Among the entries below, find every line that has "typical" and pull it out.

**Records from a data source:**

────────

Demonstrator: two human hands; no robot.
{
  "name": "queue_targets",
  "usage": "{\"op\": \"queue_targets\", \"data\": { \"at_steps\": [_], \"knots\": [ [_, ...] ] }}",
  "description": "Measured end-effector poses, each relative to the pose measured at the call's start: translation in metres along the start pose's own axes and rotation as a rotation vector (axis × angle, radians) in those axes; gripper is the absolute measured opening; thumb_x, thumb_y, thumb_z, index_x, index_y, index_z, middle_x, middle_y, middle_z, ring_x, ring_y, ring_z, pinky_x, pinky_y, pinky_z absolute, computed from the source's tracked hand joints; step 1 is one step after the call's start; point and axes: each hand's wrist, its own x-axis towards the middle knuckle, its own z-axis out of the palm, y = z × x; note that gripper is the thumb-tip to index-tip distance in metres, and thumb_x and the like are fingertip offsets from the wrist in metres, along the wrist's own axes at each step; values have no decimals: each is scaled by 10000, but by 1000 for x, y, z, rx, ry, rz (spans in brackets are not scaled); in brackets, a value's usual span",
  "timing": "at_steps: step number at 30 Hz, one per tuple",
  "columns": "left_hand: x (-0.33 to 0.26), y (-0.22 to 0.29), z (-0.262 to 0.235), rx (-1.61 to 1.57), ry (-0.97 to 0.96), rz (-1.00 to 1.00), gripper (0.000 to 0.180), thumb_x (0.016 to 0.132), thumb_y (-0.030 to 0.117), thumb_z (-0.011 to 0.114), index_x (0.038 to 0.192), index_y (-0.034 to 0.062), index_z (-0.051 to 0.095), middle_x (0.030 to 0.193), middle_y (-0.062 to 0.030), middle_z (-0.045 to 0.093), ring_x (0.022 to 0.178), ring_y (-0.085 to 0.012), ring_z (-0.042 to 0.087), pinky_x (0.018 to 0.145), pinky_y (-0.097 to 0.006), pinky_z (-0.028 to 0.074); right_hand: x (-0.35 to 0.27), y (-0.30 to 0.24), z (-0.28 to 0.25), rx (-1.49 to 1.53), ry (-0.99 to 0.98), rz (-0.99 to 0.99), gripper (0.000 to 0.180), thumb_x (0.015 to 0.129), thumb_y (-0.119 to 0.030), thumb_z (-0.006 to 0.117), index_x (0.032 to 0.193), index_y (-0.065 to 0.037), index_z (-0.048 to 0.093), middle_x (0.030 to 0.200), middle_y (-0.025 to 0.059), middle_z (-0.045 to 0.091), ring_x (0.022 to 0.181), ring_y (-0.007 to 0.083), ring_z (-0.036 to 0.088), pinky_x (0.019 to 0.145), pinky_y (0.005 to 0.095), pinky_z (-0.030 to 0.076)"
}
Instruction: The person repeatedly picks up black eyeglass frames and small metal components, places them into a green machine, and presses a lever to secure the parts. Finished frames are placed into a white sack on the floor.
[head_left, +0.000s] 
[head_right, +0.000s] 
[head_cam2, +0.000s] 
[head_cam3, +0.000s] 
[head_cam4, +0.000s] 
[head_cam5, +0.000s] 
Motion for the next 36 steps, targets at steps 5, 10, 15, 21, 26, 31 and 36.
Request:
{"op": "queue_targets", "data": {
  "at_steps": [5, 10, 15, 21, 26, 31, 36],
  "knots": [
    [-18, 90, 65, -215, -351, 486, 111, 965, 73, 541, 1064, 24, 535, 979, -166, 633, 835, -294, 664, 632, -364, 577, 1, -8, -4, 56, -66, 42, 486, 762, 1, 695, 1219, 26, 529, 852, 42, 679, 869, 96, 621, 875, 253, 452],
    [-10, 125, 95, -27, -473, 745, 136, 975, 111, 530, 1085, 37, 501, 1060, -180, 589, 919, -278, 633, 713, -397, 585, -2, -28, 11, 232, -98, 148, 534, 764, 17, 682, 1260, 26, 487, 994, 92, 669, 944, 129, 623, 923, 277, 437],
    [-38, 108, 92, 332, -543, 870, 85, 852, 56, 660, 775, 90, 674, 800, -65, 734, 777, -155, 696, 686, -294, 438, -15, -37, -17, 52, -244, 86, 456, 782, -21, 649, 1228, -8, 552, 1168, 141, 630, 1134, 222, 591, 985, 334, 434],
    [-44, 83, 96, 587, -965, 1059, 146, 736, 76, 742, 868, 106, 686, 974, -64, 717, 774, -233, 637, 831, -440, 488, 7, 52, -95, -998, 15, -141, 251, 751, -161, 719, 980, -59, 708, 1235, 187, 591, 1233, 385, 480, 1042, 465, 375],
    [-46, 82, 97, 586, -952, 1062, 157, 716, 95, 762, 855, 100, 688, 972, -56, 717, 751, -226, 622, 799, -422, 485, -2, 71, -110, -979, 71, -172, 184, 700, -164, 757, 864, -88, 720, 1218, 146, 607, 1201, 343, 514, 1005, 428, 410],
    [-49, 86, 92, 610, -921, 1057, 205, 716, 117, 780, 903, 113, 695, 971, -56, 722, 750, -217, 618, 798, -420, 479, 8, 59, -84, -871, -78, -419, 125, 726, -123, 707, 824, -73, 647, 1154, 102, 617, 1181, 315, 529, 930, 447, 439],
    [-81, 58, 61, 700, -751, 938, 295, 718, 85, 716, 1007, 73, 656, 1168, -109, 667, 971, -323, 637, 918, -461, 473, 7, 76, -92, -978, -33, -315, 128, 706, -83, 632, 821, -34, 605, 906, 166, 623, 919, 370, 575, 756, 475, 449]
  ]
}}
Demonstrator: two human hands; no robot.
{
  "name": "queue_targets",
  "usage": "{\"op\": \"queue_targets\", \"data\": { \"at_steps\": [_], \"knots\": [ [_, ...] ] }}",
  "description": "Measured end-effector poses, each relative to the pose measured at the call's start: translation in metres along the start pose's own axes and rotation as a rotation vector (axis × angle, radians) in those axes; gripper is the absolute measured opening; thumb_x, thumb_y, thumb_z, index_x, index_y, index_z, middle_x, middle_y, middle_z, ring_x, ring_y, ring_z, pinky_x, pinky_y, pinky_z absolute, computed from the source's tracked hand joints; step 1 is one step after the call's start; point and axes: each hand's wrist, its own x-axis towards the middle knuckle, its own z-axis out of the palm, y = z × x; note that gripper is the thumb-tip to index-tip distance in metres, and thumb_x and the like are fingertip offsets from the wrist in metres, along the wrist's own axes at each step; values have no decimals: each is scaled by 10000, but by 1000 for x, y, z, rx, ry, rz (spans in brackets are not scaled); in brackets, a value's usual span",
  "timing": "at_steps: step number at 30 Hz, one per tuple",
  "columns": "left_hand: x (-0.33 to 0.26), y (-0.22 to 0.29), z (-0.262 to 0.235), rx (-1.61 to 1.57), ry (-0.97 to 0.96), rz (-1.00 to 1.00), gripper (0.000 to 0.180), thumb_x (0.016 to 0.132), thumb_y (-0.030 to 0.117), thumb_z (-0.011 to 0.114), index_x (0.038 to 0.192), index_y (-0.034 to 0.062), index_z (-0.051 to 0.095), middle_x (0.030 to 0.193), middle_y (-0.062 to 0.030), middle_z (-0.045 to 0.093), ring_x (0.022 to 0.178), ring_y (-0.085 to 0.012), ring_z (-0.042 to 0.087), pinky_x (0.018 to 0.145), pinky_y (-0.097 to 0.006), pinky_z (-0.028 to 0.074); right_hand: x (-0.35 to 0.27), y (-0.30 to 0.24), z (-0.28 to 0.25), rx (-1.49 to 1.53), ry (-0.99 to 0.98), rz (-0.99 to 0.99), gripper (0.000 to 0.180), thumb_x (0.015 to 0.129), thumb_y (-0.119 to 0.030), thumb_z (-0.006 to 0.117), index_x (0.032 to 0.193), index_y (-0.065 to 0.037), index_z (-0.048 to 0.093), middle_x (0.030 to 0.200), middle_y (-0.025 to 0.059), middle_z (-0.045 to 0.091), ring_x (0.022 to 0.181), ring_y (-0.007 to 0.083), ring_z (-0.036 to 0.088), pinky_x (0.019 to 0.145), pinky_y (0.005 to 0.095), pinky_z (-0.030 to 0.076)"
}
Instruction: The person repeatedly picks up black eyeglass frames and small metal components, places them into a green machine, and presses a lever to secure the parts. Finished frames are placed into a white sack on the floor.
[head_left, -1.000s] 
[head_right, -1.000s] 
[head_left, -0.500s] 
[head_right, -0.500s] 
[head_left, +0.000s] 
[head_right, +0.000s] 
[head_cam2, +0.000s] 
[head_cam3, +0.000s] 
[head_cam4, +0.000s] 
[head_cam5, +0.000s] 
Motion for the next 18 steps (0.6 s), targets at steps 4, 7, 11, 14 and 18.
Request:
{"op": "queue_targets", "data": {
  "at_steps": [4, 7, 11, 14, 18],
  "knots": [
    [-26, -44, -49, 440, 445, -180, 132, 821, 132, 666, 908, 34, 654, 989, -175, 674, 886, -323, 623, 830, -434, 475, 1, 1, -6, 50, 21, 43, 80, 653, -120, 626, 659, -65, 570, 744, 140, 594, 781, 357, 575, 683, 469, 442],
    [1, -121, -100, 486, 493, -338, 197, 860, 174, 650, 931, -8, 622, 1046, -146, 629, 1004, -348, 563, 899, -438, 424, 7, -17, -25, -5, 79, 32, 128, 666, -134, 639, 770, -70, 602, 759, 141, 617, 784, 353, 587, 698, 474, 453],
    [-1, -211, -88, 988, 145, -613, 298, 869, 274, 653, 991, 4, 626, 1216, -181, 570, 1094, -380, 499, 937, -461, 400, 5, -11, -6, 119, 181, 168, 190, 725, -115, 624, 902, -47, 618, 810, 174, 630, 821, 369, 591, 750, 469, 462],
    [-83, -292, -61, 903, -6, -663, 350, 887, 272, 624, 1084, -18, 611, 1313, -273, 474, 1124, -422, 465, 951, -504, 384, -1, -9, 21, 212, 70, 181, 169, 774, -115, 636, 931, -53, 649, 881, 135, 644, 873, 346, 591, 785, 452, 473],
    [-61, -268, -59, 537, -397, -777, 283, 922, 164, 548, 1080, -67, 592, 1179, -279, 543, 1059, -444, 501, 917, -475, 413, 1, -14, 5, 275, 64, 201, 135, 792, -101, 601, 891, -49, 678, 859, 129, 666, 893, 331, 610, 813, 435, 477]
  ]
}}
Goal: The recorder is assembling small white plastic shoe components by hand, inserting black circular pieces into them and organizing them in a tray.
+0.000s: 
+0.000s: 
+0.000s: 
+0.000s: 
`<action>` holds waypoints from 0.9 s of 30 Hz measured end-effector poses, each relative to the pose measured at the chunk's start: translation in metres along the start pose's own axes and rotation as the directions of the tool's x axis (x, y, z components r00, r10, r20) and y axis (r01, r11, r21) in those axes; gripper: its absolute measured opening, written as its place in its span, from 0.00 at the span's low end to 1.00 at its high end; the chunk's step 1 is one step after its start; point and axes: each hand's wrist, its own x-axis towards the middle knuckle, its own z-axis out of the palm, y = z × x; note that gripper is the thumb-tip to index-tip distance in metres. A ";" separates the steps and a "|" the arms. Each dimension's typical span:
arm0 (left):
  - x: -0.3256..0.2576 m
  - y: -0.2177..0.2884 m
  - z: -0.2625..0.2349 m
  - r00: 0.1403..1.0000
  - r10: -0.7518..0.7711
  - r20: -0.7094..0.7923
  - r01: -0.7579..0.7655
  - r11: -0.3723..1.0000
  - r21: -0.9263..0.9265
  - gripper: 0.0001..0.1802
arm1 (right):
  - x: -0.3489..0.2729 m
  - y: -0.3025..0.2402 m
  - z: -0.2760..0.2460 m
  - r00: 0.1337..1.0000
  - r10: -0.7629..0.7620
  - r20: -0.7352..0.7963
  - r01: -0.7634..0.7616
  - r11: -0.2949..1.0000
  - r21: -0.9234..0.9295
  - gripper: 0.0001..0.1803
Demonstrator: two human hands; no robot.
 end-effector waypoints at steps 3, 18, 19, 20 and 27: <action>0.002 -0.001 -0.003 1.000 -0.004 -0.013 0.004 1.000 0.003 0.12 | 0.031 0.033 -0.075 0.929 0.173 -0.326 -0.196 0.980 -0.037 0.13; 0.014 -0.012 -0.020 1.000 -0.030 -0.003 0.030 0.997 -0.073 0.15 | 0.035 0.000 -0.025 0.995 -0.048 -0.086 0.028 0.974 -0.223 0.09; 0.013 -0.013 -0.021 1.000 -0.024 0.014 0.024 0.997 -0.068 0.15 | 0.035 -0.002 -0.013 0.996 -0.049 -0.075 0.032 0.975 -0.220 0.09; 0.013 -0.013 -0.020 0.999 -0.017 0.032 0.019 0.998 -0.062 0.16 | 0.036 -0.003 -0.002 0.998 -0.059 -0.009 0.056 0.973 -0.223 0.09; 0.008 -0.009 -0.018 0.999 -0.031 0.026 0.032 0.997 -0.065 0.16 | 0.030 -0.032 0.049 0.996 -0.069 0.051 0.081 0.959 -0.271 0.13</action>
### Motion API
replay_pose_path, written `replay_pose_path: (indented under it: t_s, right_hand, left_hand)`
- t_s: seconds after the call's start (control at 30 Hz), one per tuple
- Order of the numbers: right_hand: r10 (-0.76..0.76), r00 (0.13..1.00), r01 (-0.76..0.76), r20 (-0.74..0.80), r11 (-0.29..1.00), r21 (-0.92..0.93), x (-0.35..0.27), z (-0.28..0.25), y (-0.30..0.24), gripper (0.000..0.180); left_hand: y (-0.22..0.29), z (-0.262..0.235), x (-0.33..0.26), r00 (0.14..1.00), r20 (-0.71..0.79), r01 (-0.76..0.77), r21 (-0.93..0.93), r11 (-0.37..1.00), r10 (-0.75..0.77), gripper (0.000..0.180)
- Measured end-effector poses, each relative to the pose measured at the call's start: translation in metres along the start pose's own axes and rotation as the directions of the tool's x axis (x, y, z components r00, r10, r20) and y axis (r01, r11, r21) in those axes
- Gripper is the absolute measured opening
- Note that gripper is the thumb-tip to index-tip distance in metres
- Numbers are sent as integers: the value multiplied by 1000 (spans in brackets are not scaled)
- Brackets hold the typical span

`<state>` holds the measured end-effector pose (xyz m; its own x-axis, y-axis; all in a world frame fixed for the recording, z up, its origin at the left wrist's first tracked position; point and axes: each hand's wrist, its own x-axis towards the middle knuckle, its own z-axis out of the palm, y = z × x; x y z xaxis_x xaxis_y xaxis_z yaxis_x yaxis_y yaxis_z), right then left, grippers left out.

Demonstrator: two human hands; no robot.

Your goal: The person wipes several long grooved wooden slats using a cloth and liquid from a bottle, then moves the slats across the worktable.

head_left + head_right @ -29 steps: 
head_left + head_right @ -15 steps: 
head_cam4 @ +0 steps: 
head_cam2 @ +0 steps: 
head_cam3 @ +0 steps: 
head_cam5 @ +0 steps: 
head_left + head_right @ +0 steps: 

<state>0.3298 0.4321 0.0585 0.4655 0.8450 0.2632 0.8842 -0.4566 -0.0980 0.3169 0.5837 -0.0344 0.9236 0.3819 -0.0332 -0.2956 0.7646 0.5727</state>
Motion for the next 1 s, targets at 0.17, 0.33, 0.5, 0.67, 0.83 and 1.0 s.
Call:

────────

**WRITTEN ANSWER:**
`<action>` holds waypoints from 0.9 s of 30 Hz measured end-effector poses, each relative to the pose measured at the chunk's start: translation in metres along the start pose's own axes and rotation as the directions of the tool's x axis (x, y, z components r00, r10, r20) and y axis (r01, r11, r21) in those axes; gripper: its absolute measured opening, written as its place in its span, from 0.00 at the span's low end to 1.00 at its high end; the chunk's step 1 is one step after its start; point and axes: each hand's wrist, its own x-axis towards the middle knuckle, its own z-axis out of the palm, y = z × x; note that gripper is the thumb-tip to index-tip distance in metres. A ";" separates the steps and a "|" the arms. Each dimension's typical span:
- Brackets hold the typical span

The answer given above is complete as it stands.